With the pictures omitted, write out the entries that follow exactly as they stand.

#### The input ####

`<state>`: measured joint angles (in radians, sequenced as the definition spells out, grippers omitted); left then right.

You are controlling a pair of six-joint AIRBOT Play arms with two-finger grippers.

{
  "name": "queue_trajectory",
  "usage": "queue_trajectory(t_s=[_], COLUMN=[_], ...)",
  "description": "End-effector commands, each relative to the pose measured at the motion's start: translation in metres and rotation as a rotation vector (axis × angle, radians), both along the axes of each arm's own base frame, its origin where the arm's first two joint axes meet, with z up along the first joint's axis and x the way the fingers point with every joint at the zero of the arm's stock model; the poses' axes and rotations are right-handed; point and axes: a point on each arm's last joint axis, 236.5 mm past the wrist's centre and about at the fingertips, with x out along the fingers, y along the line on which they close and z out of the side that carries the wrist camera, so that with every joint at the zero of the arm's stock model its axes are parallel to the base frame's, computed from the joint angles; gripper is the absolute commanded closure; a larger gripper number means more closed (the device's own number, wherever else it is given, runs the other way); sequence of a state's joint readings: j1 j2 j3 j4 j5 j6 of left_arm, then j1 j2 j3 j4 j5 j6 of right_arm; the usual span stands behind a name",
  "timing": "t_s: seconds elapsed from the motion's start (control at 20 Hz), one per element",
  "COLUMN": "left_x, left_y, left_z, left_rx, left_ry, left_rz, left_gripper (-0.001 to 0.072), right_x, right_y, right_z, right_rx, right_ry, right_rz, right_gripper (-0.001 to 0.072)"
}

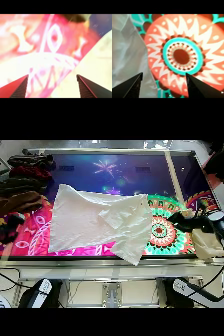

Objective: Fold the shirts.

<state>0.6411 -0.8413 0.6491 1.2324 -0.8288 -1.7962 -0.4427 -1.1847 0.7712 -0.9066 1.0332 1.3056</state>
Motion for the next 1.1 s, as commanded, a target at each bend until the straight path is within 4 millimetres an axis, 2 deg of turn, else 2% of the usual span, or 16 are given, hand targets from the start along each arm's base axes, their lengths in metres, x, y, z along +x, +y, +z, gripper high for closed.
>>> queue_trajectory(t_s=[0.0, 0.05, 0.15, 0.3, 0.4, 0.45, 0.5, 0.6, 0.65, 0.9, 1.05], left_x=[-0.041, -0.043, -0.042, -0.042, -0.045, -0.047, -0.049, -0.059, -0.064, -0.069, -0.072], left_y=[-0.056, -0.061, -0.064, -0.073, -0.079, -0.081, -0.085, -0.096, -0.103, -0.137, -0.128], left_z=[-0.049, -0.050, -0.049, -0.047, -0.048, -0.049, -0.050, -0.060, -0.067, -0.093, -0.096], left_rx=[-0.267, -0.282, -0.298, -0.338, -0.358, -0.367, -0.379, -0.421, -0.450, -0.643, -0.645], left_ry=[0.037, 0.049, 0.042, 0.043, 0.061, 0.068, 0.077, 0.114, 0.129, 0.076, 0.068], left_rz=[0.015, 0.003, 0.002, -0.007, -0.021, -0.027, -0.032, -0.039, -0.029, 0.060, 0.100], left_gripper=[0.0014, 0.0014, 0.0014, 0.0014, 0.0014, 0.0014, 0.0014, 0.0014, 0.0015, 0.0014, 0.0015], right_x=[-0.027, -0.029, -0.029, -0.032, -0.030, -0.030, -0.030, -0.029, -0.028, -0.024, -0.021], right_y=[0.046, 0.056, 0.076, 0.094, 0.106, 0.113, 0.119, 0.126, 0.129, 0.130, 0.129], right_z=[-0.028, -0.036, -0.050, -0.073, -0.078, -0.078, -0.078, -0.075, -0.072, -0.060, -0.052], right_rx=[0.261, 0.282, 0.305, 0.288, 0.296, 0.307, 0.307, 0.316, 0.331, 0.333, 0.322], right_ry=[0.084, 0.110, 0.130, 0.170, 0.169, 0.165, 0.161, 0.158, 0.152, 0.117, 0.090], right_rz=[0.038, 0.066, 0.123, 0.172, 0.193, 0.209, 0.225, 0.240, 0.236, 0.239, 0.242], right_gripper=[0.0124, 0.0125, 0.0183, 0.0187, 0.0194, 0.0233, 0.0312, 0.0595, 0.0684, 0.0690, 0.0690])
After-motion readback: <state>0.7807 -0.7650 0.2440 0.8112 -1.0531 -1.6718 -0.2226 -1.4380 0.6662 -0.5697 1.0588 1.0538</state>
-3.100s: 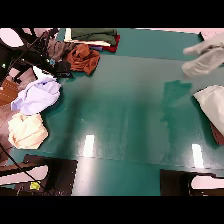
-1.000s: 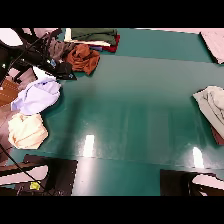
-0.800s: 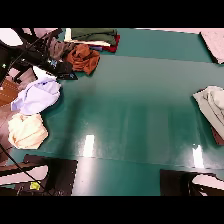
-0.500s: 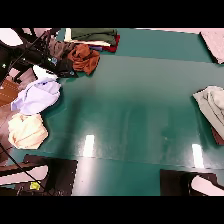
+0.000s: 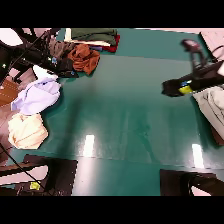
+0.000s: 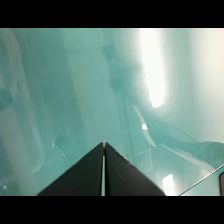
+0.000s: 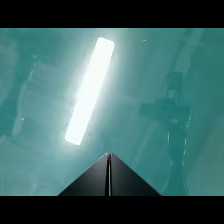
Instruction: Fold the shirts.
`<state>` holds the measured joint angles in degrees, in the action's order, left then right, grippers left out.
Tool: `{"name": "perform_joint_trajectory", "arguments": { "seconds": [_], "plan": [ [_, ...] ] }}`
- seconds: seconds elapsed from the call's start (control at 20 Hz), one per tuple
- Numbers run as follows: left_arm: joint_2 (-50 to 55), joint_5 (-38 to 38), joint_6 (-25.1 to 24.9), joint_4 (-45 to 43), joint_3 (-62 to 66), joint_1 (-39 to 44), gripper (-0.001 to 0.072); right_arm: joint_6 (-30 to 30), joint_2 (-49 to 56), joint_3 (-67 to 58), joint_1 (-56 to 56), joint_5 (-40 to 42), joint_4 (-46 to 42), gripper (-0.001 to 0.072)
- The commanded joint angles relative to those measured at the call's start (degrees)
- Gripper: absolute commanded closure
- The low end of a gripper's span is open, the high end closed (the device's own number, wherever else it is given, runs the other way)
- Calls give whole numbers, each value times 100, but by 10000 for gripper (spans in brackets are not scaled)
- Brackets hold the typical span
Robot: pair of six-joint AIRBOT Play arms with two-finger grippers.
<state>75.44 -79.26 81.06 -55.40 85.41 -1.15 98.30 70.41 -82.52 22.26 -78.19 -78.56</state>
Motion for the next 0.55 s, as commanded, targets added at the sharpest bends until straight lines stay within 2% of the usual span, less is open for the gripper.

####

▶ Answer to this task:
`<state>`: measured joint angles (in radians, sequenced as the definition spells out, grippers omitted); left then right.

You are controlling a pair of six-joint AIRBOT Play arms with two-finger grippers.

{
  "name": "queue_trajectory",
  "usage": "queue_trajectory(t_s=[_], COLUMN=[_], ...)",
  "description": "End-effector commands, each relative to the pose measured at the motion's start: translation in metres and rotation as a rotation vector (axis × angle, radians), both along the axes of each arm's own base frame, its origin where the arm's first two joint axes meet, with z up along the first joint's axis and x the way the fingers point with every joint at the zero of the arm's stock model; the poses' axes and rotations are right-handed; point and axes: a point on each arm's last joint axis, 236.5 mm past the wrist's centre and about at the fingertips, with x out along the fingers, y along the line on which they close and z out of the side that carries the wrist camera, so that with every joint at the zero of the arm's stock model its axes are parallel to the base frame's, computed from the joint angles; gripper is the absolute commanded closure; a larger gripper number means more closed (the device's own number, wherever else it is given, runs the other way); sequence of a state's joint readings: j1 j2 j3 j4 j5 j6 of left_arm, then j1 j2 j3 j4 j5 j6 of right_arm; the usual span stands behind a name",
  "timing": "t_s: seconds elapsed from the motion's start (control at 20 Hz), one per element",
  "COLUMN": "left_x, left_y, left_z, left_rx, left_ry, left_rz, left_gripper (-0.001 to 0.072), right_x, right_y, right_z, right_rx, right_ry, right_rz, right_gripper (-0.001 to 0.072)"
}


Objective: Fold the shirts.

<state>0.6411 -0.8413 0.6491 1.2324 -0.8288 -1.7962 -0.4427 -1.1847 0.7712 -0.9066 1.0332 1.3056</state>
Motion for the next 1.1 s, as commanded, a target at each bend until the straight path is within 4 millimetres an axis, 2 deg of turn, else 2% of the usual span, or 16 are given, hand targets from the start along each arm's base axes, their lengths in metres, x, y, z along +x, +y, +z, gripper high for closed.
>>> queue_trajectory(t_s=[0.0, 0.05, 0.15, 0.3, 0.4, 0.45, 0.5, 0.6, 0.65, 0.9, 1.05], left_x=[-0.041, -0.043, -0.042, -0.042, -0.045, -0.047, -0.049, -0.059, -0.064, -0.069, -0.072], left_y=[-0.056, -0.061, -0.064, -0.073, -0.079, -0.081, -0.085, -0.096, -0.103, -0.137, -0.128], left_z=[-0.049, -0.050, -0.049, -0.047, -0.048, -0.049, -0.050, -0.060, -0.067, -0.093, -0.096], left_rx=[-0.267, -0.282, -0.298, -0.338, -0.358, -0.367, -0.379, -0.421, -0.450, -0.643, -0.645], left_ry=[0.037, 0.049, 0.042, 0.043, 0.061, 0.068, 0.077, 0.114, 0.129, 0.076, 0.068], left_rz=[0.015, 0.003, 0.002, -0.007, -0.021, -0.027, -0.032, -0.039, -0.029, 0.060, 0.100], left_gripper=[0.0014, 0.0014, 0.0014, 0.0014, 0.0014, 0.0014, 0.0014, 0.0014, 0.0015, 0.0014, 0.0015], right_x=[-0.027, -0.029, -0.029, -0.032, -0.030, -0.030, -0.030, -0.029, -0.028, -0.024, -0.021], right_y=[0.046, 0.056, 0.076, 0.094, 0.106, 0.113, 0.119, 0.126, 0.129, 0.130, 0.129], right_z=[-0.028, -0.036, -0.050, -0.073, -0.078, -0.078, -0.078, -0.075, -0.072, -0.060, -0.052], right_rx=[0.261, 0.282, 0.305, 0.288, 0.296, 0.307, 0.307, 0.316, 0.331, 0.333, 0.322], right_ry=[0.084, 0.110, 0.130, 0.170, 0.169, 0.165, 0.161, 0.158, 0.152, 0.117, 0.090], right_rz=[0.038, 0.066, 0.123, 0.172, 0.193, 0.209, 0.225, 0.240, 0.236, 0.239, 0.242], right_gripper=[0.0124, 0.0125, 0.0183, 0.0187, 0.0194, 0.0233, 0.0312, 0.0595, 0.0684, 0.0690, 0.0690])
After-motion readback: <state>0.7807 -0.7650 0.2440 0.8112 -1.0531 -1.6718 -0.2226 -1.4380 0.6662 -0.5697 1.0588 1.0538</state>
-3.100s: 
-1.000s: 
-0.800s: 
-0.500s: 
+0.000s: 
+0.000s: 
+0.000s: 
Instruction: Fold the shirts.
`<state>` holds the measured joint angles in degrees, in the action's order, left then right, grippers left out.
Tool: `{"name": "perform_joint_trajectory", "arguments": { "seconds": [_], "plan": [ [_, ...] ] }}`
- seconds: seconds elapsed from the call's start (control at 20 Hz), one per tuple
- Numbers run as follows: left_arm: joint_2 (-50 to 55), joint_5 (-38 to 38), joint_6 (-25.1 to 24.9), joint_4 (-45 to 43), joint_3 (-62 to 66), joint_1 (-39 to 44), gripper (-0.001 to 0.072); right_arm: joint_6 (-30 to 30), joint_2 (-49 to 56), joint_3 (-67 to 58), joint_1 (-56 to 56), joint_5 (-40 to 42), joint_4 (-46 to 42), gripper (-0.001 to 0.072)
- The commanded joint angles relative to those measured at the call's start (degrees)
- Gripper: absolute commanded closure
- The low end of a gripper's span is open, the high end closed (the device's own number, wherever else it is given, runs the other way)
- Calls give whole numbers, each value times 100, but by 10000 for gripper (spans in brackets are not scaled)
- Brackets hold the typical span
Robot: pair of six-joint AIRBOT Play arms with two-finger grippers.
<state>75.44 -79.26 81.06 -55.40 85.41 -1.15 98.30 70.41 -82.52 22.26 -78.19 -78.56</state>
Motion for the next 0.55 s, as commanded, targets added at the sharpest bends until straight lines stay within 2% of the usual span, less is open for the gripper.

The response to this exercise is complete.